Exercise brief: Leave out the pictures and output exactly the lines below from the one with "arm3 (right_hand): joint" down to the one with "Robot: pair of", both of them included.

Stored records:
-=-=-
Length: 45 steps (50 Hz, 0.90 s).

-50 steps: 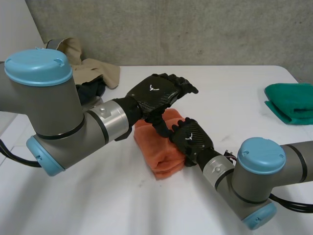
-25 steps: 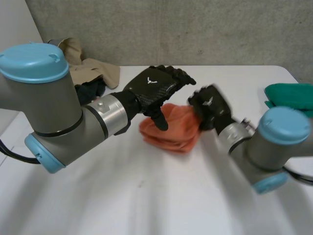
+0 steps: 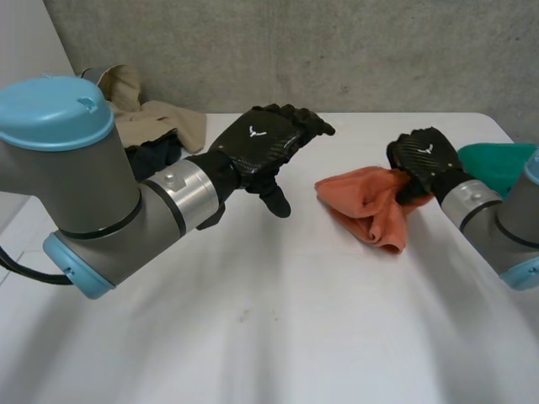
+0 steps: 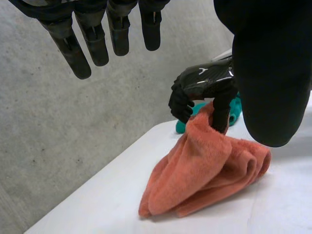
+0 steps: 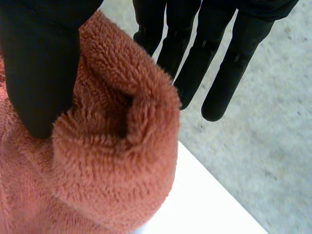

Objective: Fold the laundry.

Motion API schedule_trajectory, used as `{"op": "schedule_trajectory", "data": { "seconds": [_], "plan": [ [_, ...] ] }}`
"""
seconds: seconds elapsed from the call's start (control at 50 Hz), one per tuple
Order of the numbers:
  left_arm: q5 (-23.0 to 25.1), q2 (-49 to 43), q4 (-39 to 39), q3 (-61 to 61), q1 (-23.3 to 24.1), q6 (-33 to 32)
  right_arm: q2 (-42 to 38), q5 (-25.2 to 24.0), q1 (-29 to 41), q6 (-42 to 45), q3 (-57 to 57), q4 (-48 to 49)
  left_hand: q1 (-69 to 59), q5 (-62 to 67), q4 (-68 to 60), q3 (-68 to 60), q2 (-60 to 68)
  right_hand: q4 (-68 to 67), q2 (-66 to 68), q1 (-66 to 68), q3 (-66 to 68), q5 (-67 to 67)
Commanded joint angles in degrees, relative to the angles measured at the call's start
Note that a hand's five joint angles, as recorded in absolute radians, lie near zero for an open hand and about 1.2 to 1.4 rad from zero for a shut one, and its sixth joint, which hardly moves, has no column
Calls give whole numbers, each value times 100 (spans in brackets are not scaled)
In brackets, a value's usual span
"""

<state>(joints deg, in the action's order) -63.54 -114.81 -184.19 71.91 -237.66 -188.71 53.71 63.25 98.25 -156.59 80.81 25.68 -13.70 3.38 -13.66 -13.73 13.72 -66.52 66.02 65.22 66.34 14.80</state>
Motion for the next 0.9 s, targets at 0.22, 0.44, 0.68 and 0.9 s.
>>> {"op": "schedule_trajectory", "data": {
  "seconds": [0.22, 0.44, 0.68, 0.9],
  "plan": [
    [-1, -50, -3, 60, 18, -17, 272, -928, -842, 1103, 690, -793, 63, -30, 59, 66, -64, 3842, -3792, -3712, -3824, 329],
    [-1, -120, -3, 77, 44, -17, 166, -1341, -1158, 2351, 963, -899, 46, -14, 42, 49, -47, 4247, -4197, -4117, -4229, -76],
    [-1, -129, -3, 86, 53, -26, -36, -1684, -1194, 2712, 1016, -688, 46, -14, 42, 49, -47, 4029, -3979, -3898, -4011, 143],
    [-1, -120, -3, 95, 44, -17, -238, -1544, -693, 2712, 911, -91, 46, -14, 42, 49, -47, 2872, -2822, -2742, -2854, 1299]
  ]
}}
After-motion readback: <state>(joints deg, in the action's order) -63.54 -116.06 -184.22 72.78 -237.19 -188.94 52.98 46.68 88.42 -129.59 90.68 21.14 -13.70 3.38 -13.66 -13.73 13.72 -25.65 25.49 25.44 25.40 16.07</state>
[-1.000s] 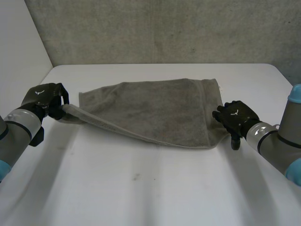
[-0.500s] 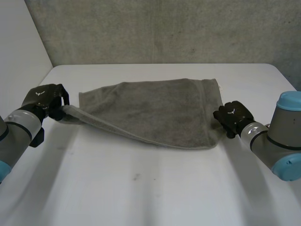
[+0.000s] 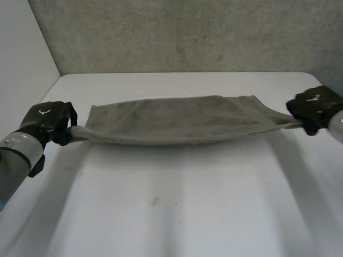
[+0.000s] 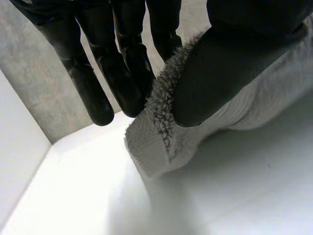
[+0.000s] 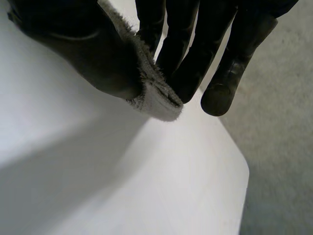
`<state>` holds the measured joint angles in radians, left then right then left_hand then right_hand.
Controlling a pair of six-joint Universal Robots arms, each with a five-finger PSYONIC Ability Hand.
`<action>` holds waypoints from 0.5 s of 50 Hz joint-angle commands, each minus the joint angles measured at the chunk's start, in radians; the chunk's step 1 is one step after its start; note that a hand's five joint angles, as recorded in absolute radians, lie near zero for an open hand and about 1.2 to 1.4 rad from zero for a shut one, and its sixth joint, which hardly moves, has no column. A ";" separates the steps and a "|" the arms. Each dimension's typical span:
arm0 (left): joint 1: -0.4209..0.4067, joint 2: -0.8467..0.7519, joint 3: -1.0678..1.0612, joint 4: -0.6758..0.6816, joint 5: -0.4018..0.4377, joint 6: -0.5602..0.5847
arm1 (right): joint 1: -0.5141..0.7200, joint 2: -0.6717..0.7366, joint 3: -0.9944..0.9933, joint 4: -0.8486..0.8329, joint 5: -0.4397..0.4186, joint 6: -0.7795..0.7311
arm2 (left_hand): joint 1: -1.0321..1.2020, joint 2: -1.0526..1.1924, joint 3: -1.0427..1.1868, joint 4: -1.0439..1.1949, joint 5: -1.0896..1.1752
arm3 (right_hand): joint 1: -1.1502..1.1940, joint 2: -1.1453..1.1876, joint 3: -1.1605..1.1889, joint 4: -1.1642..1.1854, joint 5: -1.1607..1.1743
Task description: Fold the towel.
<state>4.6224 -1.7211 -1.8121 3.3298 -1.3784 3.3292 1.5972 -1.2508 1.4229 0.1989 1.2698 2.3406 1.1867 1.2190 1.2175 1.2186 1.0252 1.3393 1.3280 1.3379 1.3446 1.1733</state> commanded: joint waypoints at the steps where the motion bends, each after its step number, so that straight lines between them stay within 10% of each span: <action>1: 0.003 0.194 -0.136 -0.079 0.051 0.188 | -0.111 -0.185 0.071 0.305 -0.073 -0.194 | 0.210 0.177 0.179 0.178 0.197 | 0.057 0.068 0.058 0.052 0.048; 16: 0.003 0.330 -0.219 -0.181 0.088 0.224 | -0.238 -0.344 0.177 0.386 -0.239 -0.305 | 0.210 0.177 0.179 0.178 0.197 | 0.057 0.068 0.058 0.052 0.048; 25: -0.002 0.146 -0.104 -0.107 0.085 0.211 | -0.192 -0.121 0.058 0.301 -0.202 -0.282 | 0.210 0.177 0.179 0.178 0.197 | 0.057 0.068 0.058 0.052 0.048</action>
<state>4.6280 -1.4343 -2.0032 3.1636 -1.2897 3.5509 1.3664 -1.5342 1.5746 0.5602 1.0320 2.0366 1.1867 1.2189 1.2175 1.2186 1.0252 1.3395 1.3280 1.3379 1.3447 1.1734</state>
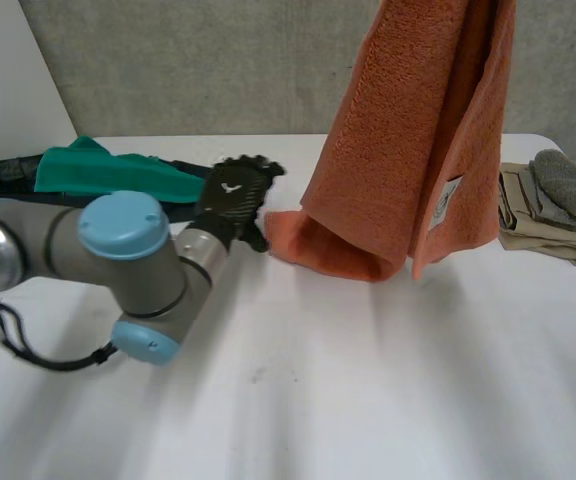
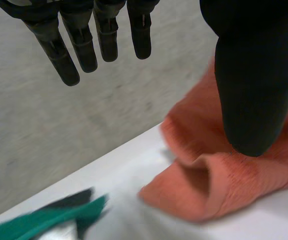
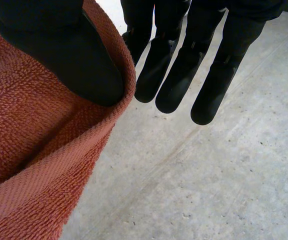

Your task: Fold the laundry.

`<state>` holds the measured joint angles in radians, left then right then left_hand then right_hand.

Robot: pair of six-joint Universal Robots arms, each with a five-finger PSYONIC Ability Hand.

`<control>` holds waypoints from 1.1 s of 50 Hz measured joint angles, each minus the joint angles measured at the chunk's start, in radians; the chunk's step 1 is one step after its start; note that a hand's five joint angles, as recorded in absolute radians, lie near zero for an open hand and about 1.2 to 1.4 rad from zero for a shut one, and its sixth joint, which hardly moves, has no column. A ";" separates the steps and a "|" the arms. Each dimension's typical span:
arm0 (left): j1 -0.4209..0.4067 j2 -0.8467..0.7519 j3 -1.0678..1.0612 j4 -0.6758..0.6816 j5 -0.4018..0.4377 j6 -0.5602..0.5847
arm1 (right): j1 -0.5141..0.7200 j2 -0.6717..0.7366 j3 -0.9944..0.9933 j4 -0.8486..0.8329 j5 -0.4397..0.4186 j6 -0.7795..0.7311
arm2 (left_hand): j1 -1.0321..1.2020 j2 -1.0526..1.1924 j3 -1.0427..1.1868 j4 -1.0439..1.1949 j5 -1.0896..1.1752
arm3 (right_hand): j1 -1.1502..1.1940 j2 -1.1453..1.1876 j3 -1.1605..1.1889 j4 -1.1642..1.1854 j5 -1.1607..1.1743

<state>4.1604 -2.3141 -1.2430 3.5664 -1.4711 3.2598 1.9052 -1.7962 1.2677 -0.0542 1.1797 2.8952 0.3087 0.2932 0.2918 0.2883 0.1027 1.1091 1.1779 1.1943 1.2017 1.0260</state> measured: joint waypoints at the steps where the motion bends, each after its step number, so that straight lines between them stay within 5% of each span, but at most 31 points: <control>1: -0.013 -0.029 0.032 -0.001 0.024 0.000 | 0.000 -0.005 -0.001 0.000 0.001 0.003 | 0.000 0.000 0.000 0.000 0.000 | 0.000 0.000 0.000 0.000 0.000; 9: -0.077 -0.160 0.149 0.001 0.086 -0.002 | 0.000 -0.023 -0.003 0.028 0.001 0.019 | 0.006 0.007 0.007 0.005 0.008 | 0.000 0.000 0.000 0.000 0.000; 14: -0.083 -0.191 0.179 0.005 0.087 -0.009 | -0.005 -0.025 0.000 0.050 -0.001 0.022 | 0.459 0.430 0.408 0.415 0.423 | 0.000 0.000 0.000 0.000 0.000; 15: -0.082 -0.195 0.184 0.006 0.083 -0.016 | -0.008 -0.025 0.002 0.054 -0.002 0.022 | 0.821 0.764 0.745 0.755 0.757 | 0.000 0.000 0.000 0.000 0.000; 21: -0.066 -0.154 0.165 0.007 0.037 -0.037 | -0.023 -0.014 0.011 0.058 -0.004 0.020 | 0.862 0.901 0.895 0.909 0.855 | 0.000 0.000 0.000 0.000 0.000; 32: 0.082 0.285 -0.154 0.067 -0.066 -0.033 | -0.198 0.045 0.011 0.080 -0.007 0.009 | 0.862 0.904 0.900 0.909 0.855 | 0.000 0.000 0.000 0.000 0.000; 35: 0.125 0.555 -0.315 0.101 -0.027 -0.029 | -0.292 0.060 0.003 0.114 -0.025 -0.014 | 0.862 0.904 0.901 0.910 0.855 | 0.000 0.000 0.000 0.000 0.000; 42: 0.180 0.847 -0.448 -0.026 0.068 0.015 | -0.400 0.129 -0.008 0.206 -0.055 -0.114 | 0.862 0.905 0.901 0.910 0.855 | 0.000 0.000 0.000 0.000 0.000; 47: 0.212 0.831 -0.442 -0.179 0.090 0.098 | -0.402 0.215 -0.015 0.292 -0.052 -0.218 | 0.862 0.905 0.901 0.911 0.855 | 0.000 0.000 0.000 0.000 0.000; 55: 0.226 0.501 -0.327 -0.316 0.058 0.335 | -0.268 0.482 -0.050 0.407 0.090 -0.473 | 0.862 0.905 0.902 0.913 0.855 | 0.000 0.000 0.000 0.000 0.000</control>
<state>4.3861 -1.8135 -1.5702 3.2502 -1.4129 3.5949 1.6374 -1.3141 1.2180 0.3533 1.2698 2.4224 1.1711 1.1981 1.1933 1.2011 0.9576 1.1091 1.1779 1.1943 1.2017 1.0260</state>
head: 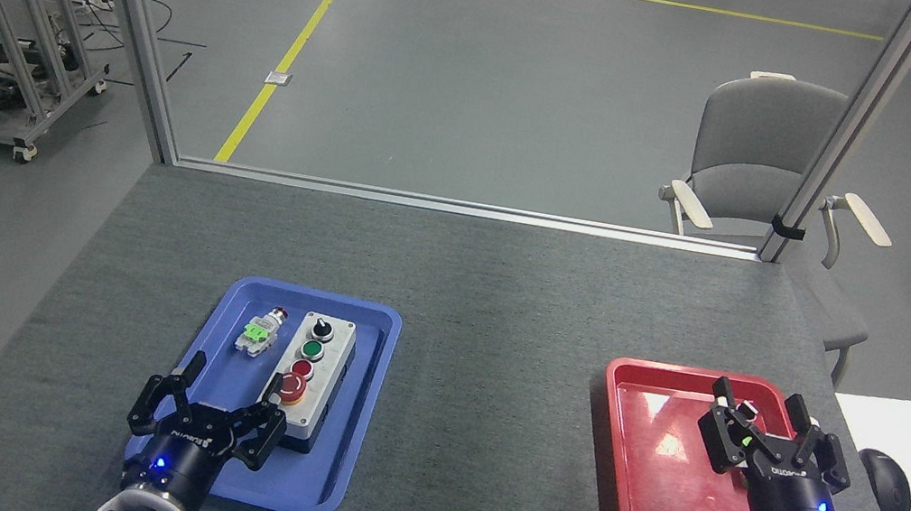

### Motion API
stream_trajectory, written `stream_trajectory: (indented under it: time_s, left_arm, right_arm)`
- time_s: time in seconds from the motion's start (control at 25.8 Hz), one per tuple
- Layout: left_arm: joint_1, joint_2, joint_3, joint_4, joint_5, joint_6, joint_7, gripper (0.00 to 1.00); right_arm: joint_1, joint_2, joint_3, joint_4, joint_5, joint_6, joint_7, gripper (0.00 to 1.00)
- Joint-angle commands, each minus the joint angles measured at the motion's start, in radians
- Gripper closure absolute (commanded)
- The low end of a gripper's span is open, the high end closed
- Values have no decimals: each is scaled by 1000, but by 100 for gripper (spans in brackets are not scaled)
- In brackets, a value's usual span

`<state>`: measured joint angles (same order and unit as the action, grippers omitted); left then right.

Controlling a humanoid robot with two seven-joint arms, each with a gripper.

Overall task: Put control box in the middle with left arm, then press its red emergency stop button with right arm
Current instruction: 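Lower the left gripper onto the near end of the grey control box, then close the left gripper on the control box's near end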

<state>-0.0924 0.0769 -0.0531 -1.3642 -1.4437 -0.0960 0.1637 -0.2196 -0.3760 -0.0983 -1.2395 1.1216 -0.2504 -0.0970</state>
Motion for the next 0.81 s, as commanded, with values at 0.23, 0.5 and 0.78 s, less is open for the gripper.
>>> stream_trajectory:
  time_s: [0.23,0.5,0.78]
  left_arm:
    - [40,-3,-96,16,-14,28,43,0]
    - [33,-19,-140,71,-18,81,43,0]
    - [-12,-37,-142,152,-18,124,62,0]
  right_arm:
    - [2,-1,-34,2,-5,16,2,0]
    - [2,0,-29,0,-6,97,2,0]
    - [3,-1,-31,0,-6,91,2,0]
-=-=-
Solved problem:
arm3 (right_hand): joint 1: -1.1502..1.1940, joint 2: -1.1453..1.1876, joint 3: -1.1605..1.1889, joint 4: -1.1642..1.1854, joint 5: -1.1607..1.1743
Task description: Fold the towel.
<state>4.6224 -1.7211 -1.8121 3.3298 -1.3784 3.3292 1.5972 -1.2508 1.4229 0.1989 1.2698 2.3406 1.1867 1.2190 1.2175 1.2186 1.0252 1.3393 1.3280 1.3379 1.3446 1.1733</state> commanded: joint waypoints at the steps where the motion bends, each after its step number, so that straight lines between them stay within 10% of each span: <action>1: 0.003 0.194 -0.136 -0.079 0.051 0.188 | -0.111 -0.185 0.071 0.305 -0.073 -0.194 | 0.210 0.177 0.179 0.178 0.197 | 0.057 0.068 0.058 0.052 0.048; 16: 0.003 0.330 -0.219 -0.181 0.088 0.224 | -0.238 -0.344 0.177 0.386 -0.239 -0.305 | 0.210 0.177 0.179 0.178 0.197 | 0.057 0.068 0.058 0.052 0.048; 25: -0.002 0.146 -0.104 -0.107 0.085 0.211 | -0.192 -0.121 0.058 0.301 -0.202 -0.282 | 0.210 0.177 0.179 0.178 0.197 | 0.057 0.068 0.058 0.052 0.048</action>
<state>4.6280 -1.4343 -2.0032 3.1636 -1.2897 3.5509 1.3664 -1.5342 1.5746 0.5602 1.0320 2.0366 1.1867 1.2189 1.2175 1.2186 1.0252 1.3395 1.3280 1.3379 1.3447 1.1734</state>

Your task: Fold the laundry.

`<state>` holds the measured joint angles in radians, left then right then left_hand then right_hand.

Robot: pair of six-joint Universal Robots arms, each with a five-finger PSYONIC Ability Hand.

This answer has now been given in full.